To do:
All of the records must come back exactly. Please repeat them in full.

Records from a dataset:
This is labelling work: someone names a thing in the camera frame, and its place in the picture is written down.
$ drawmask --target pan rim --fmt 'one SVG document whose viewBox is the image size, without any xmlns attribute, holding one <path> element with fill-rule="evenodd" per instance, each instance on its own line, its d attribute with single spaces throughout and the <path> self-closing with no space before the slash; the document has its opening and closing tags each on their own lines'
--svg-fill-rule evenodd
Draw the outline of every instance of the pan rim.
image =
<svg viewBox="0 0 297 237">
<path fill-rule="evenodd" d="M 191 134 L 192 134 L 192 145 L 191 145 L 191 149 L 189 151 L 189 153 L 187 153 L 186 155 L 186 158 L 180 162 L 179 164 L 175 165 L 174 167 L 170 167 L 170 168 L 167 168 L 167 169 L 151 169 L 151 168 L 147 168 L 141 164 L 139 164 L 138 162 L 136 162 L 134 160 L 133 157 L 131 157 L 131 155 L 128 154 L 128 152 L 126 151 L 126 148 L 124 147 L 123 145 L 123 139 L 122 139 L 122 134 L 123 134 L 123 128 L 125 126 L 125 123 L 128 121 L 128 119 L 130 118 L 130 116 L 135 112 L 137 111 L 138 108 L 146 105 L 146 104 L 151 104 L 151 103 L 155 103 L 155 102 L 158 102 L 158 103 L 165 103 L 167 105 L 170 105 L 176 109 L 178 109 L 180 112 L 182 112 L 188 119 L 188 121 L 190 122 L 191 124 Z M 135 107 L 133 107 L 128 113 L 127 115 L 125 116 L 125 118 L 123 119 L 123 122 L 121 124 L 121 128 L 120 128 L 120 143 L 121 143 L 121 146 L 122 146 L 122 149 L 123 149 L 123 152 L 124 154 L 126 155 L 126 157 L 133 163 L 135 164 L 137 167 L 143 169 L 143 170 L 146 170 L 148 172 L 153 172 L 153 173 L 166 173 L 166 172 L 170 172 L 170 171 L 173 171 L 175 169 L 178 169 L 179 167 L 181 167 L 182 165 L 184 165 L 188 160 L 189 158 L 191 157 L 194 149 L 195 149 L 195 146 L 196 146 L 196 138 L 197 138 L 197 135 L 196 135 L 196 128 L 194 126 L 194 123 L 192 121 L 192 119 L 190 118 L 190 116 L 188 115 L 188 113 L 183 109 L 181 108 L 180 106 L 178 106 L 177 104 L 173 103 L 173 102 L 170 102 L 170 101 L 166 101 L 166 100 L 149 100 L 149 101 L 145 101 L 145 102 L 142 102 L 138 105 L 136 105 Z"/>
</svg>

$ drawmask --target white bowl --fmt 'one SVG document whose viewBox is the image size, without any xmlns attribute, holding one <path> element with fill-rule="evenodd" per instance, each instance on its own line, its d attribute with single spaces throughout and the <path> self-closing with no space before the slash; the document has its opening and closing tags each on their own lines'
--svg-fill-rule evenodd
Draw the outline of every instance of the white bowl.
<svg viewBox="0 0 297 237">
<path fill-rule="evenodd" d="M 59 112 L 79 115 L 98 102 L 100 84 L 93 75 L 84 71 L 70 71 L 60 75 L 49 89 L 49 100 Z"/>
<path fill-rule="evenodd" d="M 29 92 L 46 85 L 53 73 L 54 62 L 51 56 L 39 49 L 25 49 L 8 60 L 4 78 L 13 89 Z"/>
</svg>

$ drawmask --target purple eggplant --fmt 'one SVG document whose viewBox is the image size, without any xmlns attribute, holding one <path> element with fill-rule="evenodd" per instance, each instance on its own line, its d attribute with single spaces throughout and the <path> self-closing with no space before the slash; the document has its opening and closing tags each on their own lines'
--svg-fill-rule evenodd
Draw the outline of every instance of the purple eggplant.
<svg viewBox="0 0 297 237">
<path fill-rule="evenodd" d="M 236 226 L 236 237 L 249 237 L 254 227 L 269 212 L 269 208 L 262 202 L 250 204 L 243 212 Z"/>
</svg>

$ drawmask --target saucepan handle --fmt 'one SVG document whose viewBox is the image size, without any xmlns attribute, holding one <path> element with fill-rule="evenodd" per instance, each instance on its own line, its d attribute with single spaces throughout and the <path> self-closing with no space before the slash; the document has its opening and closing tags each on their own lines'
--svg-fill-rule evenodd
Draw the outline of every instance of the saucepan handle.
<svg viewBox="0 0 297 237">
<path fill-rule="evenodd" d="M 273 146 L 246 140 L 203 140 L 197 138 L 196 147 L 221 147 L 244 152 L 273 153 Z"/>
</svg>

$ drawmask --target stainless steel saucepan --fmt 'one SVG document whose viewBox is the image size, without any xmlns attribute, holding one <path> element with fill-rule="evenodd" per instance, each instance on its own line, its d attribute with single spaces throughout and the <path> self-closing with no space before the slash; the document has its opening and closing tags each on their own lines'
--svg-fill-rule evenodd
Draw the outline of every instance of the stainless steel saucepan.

Your solution:
This is labelling work: someone names a thing in the camera frame, and its place in the picture is written down.
$ drawmask --target pan rim --fmt 'one SVG document whose viewBox is the image size, without any xmlns attribute, holding one <path> element with fill-rule="evenodd" per instance, each instance on its own line, its d attribute with single spaces throughout and the <path> self-closing with no space before the slash; the document has its opening and closing tags each on their own lines'
--svg-fill-rule evenodd
Draw the outline of every instance of the pan rim.
image =
<svg viewBox="0 0 297 237">
<path fill-rule="evenodd" d="M 191 134 L 192 134 L 192 145 L 191 145 L 191 149 L 189 151 L 189 153 L 187 153 L 186 155 L 186 158 L 180 162 L 179 164 L 175 165 L 174 167 L 170 167 L 170 168 L 167 168 L 167 169 L 151 169 L 151 168 L 147 168 L 141 164 L 139 164 L 138 162 L 136 162 L 134 160 L 133 157 L 131 157 L 131 155 L 128 154 L 128 152 L 126 151 L 126 148 L 124 147 L 123 145 L 123 139 L 122 139 L 122 134 L 123 134 L 123 128 L 125 126 L 125 123 L 128 121 L 128 119 L 130 118 L 130 116 L 135 112 L 137 111 L 138 108 L 146 105 L 146 104 L 151 104 L 151 103 L 155 103 L 155 102 L 158 102 L 158 103 L 165 103 L 167 105 L 170 105 L 176 109 L 178 109 L 180 112 L 182 112 L 188 119 L 188 121 L 190 122 L 191 124 Z M 135 107 L 133 107 L 128 113 L 127 115 L 125 116 L 125 118 L 123 119 L 123 122 L 121 124 L 121 128 L 120 128 L 120 143 L 121 143 L 121 146 L 122 146 L 122 149 L 123 149 L 123 152 L 124 154 L 126 155 L 126 157 L 133 163 L 135 164 L 137 167 L 143 169 L 143 170 L 146 170 L 148 172 L 153 172 L 153 173 L 166 173 L 166 172 L 170 172 L 170 171 L 173 171 L 175 169 L 178 169 L 179 167 L 181 167 L 182 165 L 184 165 L 188 160 L 189 158 L 191 157 L 194 149 L 195 149 L 195 146 L 196 146 L 196 138 L 197 138 L 197 135 L 196 135 L 196 128 L 194 126 L 194 123 L 192 121 L 192 119 L 190 118 L 190 116 L 188 115 L 188 113 L 183 109 L 181 108 L 180 106 L 178 106 L 177 104 L 173 103 L 173 102 L 170 102 L 170 101 L 166 101 L 166 100 L 149 100 L 149 101 L 145 101 L 145 102 L 142 102 L 138 105 L 136 105 Z"/>
</svg>

$ drawmask --target white bowl --fmt 'one SVG document whose viewBox is the image size, without any xmlns attribute, holding one <path> element with fill-rule="evenodd" per instance, each instance on its own line, its d attribute with single spaces throughout and the <path> self-closing with no space before the slash; the document has its opening and closing tags each on their own lines'
--svg-fill-rule evenodd
Draw the outline of every instance of the white bowl.
<svg viewBox="0 0 297 237">
<path fill-rule="evenodd" d="M 59 112 L 79 115 L 98 102 L 100 84 L 93 75 L 84 71 L 70 71 L 60 75 L 49 89 L 49 100 Z"/>
<path fill-rule="evenodd" d="M 29 92 L 46 85 L 53 73 L 54 62 L 51 56 L 39 49 L 25 49 L 8 60 L 4 78 L 13 89 Z"/>
</svg>

$ drawmask --target purple eggplant --fmt 'one SVG document whose viewBox is the image size, without any xmlns attribute, holding one <path> element with fill-rule="evenodd" per instance, each instance on its own line, its d attribute with single spaces throughout and the <path> self-closing with no space before the slash; the document has its opening and closing tags each on their own lines'
--svg-fill-rule evenodd
Draw the outline of every instance of the purple eggplant.
<svg viewBox="0 0 297 237">
<path fill-rule="evenodd" d="M 236 226 L 236 237 L 249 237 L 254 227 L 269 212 L 269 208 L 262 202 L 250 204 L 243 212 Z"/>
</svg>

$ drawmask --target saucepan handle --fmt 'one SVG document whose viewBox is the image size, without any xmlns attribute, holding one <path> element with fill-rule="evenodd" per instance, each instance on its own line, its d attribute with single spaces throughout and the <path> self-closing with no space before the slash; the document has its opening and closing tags each on their own lines'
--svg-fill-rule evenodd
Draw the outline of every instance of the saucepan handle.
<svg viewBox="0 0 297 237">
<path fill-rule="evenodd" d="M 273 146 L 246 140 L 203 140 L 197 138 L 196 147 L 221 147 L 244 152 L 273 153 Z"/>
</svg>

$ drawmask --target stainless steel saucepan --fmt 'one SVG document whose viewBox is the image size, without any xmlns attribute, holding one <path> element with fill-rule="evenodd" per instance, each instance on its own line, its d attribute with single spaces throughout and the <path> self-closing with no space before the slash; the document has its opening and closing tags each on their own lines'
--svg-fill-rule evenodd
Draw the outline of every instance of the stainless steel saucepan.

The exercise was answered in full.